[Editor’s Note: This review and score cover only the single-player campaign of Iron Harvest; we’ll follow up soon with a dedicated review of the multiplayer component.]
The choking smoke of diesel engines, gunfire plinking off of metal, explosions throwing soldiers to and fro. Through it all, the stomping of a mech’s piston-powered feet. That’s the landscape of Iron Harvest: stylish alternate-history real-time strategy with modern gameplay and a detailed single-player campaign.
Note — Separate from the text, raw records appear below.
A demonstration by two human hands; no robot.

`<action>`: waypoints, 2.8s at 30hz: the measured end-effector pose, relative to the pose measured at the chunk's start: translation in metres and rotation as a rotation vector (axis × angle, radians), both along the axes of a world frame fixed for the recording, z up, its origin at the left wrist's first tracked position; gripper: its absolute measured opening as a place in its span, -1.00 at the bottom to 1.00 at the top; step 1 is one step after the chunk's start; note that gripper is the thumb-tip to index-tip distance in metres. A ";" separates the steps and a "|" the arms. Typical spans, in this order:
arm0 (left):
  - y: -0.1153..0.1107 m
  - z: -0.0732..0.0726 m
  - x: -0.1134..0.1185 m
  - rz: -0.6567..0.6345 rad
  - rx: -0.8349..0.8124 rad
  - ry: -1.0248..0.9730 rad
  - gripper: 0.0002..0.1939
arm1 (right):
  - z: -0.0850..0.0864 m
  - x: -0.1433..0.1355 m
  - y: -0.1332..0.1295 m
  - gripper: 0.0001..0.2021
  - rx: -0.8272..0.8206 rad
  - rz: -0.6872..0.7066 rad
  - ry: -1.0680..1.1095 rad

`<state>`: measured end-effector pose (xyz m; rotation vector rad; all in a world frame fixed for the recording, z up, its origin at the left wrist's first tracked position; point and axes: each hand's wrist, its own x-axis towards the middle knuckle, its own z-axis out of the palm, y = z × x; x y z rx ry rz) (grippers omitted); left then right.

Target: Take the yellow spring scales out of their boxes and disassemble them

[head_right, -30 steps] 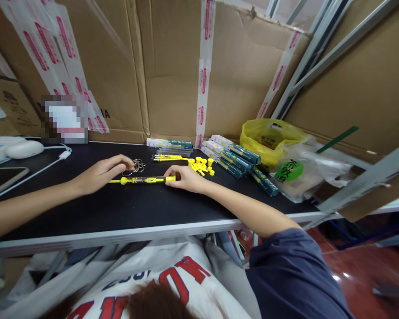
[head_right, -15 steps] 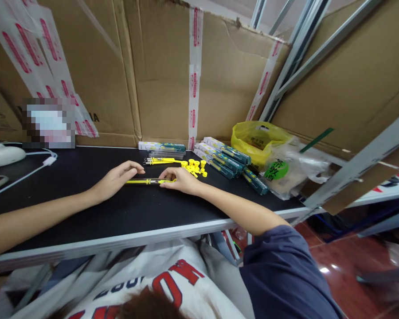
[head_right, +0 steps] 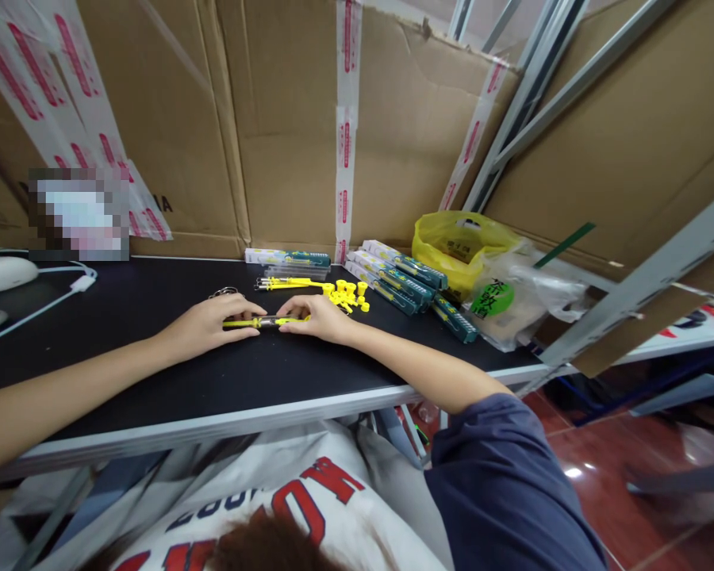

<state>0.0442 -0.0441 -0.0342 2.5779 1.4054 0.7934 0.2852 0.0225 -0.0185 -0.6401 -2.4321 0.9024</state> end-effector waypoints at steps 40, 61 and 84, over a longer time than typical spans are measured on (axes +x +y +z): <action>-0.011 0.012 0.034 -0.089 0.379 0.454 -0.69 | 0.003 -0.002 -0.006 -0.80 -0.290 0.183 0.246; 0.006 0.005 0.022 -0.008 0.293 0.439 -0.67 | 0.009 0.007 -0.004 -0.46 0.068 -0.108 -0.038; 0.012 0.003 0.013 0.084 0.198 0.315 -0.71 | 0.012 -0.001 -0.012 -0.80 0.498 -0.208 -0.449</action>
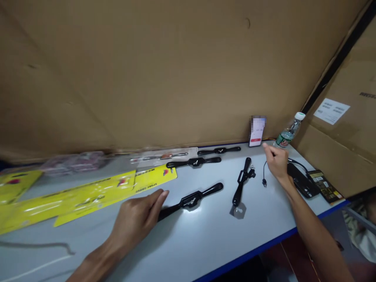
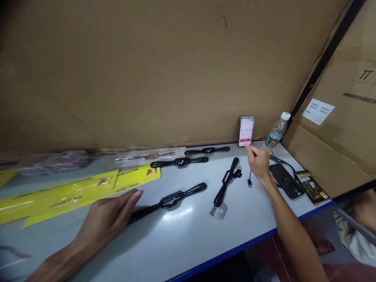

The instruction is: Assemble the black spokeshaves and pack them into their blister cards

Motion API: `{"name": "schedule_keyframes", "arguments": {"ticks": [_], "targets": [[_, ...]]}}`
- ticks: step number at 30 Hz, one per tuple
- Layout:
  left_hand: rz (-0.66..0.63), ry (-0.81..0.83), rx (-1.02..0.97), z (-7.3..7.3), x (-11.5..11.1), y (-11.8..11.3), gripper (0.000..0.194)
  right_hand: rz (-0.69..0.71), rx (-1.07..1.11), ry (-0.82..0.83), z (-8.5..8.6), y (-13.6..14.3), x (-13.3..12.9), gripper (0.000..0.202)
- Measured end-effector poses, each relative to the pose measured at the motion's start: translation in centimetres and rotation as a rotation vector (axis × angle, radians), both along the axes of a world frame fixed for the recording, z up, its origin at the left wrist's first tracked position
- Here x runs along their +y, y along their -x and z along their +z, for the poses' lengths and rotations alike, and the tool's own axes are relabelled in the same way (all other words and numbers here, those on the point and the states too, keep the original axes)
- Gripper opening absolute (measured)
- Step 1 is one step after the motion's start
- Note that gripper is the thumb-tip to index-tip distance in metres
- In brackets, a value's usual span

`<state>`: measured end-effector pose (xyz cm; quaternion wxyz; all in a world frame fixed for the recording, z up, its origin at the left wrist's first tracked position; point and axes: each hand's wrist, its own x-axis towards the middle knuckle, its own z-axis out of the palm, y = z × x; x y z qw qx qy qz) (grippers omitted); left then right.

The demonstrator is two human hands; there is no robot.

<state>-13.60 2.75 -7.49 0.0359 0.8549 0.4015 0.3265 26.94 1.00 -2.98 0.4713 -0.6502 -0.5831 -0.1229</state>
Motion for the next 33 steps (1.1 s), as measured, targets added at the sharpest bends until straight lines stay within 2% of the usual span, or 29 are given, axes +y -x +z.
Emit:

It’s bursting at the seams with ambition, as though the developers at King Art Games looked back fondly at the mid-2000s heyday of the RTS and said: “We can do that.” While it might not have pinnacle graphics and sound, Iron Harvest represents something that has become all too rare for fans of the RTS, and it’s the best single-player RTS campaign I’ve played in years.
Iron Harvest is filled with unabashedly, nonsensically cool stuff for nerds. The brilliant character designs, inventive mechs, and convoluted equipment are a delight. Why have wheels on your heavy machine gun when it could have eight legs? Why have a mech’s cockpit on top when it could hang from the bottom? Why use explosives to propel a bomb when you could launch it from between two spinning wheels? Why indeed.Iron Harvest is set in the brilliant world of 1920+ (created by Polish Artist Jakub Różalski), an alternate history where the development of “automachine technology” revolutionizes the world with diesel-powered mechs that starkly contrast with peaceful agriculture and old-world streets. At the same time, it’s not weighed down with decades of complex lore you need to understand, and isn’t too reliant on dieselpunk cliches aside from the obtrusive presence of Nikola Tesla. Our World War 1 doesn’t happen, but the mechs become agents of destruction in a delayed Great War that consumes the continent of Europe for five years. As an armistice settles over the continent there are many wary of war, guerillas angry at the cost of peace, and a nefarious few who would see the war begin again.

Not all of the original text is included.